26.05.2008
Bêtise économique
"Aucune époque cependant ne s'est vue comme la nôtre, vivre son présent comme chargé d'un sens déjà historique", écrivait Pierre Nora en 1972, définissant l'avènement rapide d'un "présent historique", "fait du sentiment de participation des masses au destin national". Trente ans plus tard, cette analyse s'applique parfaitement à l'entreprise et à l'économie. Révélant l'émergence d'une participation nouvelle des médias et de l'opinion au destin des entreprises, la mise en événement médiatique soumet la crise de l'entreprise à une forme nouvelle de présent historique, certes, mais également de présent économique.
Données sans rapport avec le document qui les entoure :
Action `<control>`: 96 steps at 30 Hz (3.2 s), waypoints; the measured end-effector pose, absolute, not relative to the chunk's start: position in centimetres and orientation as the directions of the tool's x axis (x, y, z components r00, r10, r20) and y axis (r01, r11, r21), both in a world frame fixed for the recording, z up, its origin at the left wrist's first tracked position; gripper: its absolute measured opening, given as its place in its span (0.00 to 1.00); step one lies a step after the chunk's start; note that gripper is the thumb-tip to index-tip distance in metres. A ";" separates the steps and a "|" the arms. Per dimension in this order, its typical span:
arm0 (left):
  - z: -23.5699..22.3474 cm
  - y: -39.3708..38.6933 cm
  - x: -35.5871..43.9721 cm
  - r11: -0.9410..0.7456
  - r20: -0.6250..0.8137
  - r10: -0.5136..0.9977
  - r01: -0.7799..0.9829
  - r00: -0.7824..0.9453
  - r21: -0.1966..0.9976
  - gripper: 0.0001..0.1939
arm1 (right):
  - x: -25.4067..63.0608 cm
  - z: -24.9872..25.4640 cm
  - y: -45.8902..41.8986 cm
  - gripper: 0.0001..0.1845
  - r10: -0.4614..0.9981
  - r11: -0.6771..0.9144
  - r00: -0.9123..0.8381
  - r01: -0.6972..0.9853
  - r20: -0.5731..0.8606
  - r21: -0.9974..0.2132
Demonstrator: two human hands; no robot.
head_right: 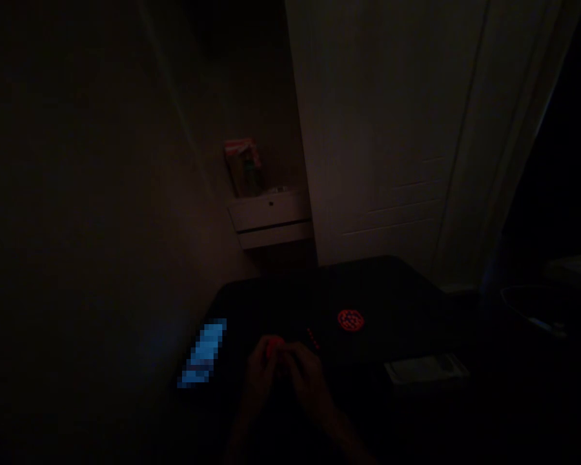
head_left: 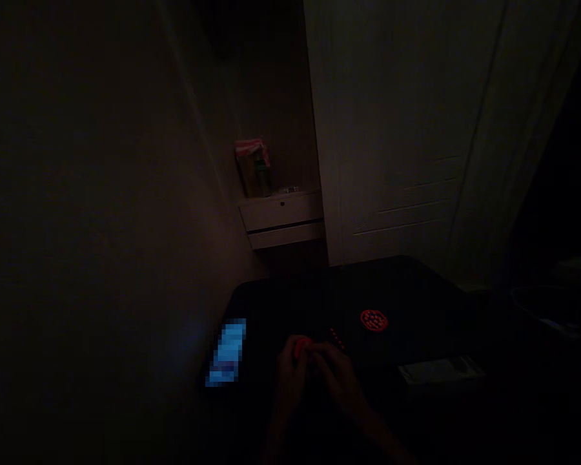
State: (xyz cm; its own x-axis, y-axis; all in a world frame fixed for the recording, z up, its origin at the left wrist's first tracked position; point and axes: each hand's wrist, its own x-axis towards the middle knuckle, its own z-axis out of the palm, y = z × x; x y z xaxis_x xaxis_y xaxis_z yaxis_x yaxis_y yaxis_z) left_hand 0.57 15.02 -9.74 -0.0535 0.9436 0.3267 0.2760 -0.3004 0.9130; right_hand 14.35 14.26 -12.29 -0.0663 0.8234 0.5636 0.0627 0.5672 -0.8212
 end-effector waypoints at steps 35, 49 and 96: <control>-9.8 15.0 0.7 -0.295 0.325 0.943 0.276 -0.068 0.915 0.14 | 14.3 -12.2 14.1 0.14 0.829 0.559 -0.057 0.066 0.557 -0.826; -9.6 14.9 0.7 -0.287 0.319 0.945 0.293 -0.068 0.912 0.21 | 14.1 -12.4 14.4 0.17 0.840 0.538 0.022 0.091 0.542 -0.838; -9.9 14.9 0.9 -0.301 0.332 0.942 0.314 -0.049 0.900 0.18 | 14.9 -11.1 13.9 0.11 0.852 0.513 0.079 0.065 0.517 -0.856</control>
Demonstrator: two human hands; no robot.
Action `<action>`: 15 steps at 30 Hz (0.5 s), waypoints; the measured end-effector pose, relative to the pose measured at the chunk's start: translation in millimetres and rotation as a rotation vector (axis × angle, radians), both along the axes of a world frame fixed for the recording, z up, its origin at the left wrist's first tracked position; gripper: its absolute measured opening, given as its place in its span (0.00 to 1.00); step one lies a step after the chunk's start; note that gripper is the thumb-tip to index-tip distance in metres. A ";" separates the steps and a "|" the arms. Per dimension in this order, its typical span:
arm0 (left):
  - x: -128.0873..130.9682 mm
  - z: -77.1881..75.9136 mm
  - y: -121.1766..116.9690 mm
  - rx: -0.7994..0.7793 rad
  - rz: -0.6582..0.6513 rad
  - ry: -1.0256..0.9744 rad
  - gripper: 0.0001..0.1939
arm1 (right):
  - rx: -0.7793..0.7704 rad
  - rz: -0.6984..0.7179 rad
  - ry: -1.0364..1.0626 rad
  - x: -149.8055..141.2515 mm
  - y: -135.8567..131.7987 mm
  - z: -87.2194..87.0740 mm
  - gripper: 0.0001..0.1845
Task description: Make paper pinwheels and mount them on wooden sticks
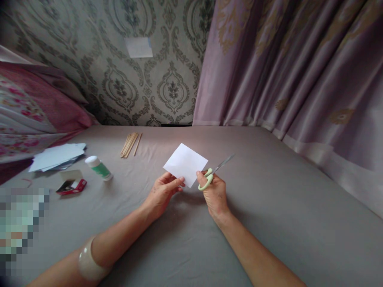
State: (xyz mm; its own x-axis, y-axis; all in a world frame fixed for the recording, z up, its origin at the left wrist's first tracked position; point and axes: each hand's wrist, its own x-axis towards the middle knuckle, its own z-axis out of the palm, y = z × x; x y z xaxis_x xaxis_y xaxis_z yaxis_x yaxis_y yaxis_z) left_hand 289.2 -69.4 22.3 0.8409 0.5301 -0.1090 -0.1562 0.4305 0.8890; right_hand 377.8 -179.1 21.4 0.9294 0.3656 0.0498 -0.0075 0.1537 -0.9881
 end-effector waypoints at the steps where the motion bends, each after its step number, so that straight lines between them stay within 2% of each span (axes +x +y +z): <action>1: 0.2 0.1 0.0 0.005 0.011 -0.004 0.16 | -0.023 0.009 -0.014 -0.6 -0.4 0.4 0.21; 5: 2.0 3.9 7.5 0.002 0.080 -0.013 0.16 | -0.208 0.086 -0.087 0.8 -7.1 7.0 0.25; 10: 3.9 12.6 26.1 -0.025 0.200 -0.064 0.16 | -0.590 0.499 -0.210 -1.3 -18.4 21.2 0.35; 15: 2.1 22.2 30.7 -0.033 0.227 -0.057 0.17 | -0.717 0.726 -0.330 -11.0 -20.7 23.3 0.34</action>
State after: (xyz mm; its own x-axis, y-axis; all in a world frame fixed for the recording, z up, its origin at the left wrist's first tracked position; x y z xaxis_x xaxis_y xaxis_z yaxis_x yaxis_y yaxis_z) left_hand 291.3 -38.6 44.5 0.7055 0.7036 -0.0848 -0.3023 0.4070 0.8620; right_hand 366.8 -199.8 44.7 0.4575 0.8693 -0.1871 0.4205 -0.3969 -0.8159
Passé, présent, futur, voici également ici illustré, le brouillage d'historicité que traverse notre société, le "présentisme" que François Hartog a si bien décrit. " Ce n'est pas user de termes propres que de dire : il y a trois temps, le passé, le présent et l'avenir", analysait Saint Augustin. Peut-être dirait on plus justement : "il y a trois temps : le présent du passé, le présent du présent et le présent du futur. Car ces trois sortes de temps existent dans notre esprit et je ne les vois pas ailleurs. Le présent du passé, c'est la mémoire ; le présent du présent, c'est l'intuition directe, le présent de l'avenir c'est l'avenir".
Catherine Malaval - Robert Zarrader
Texte extrait de "La bêtise économique", Editions Perrin, mai 2008.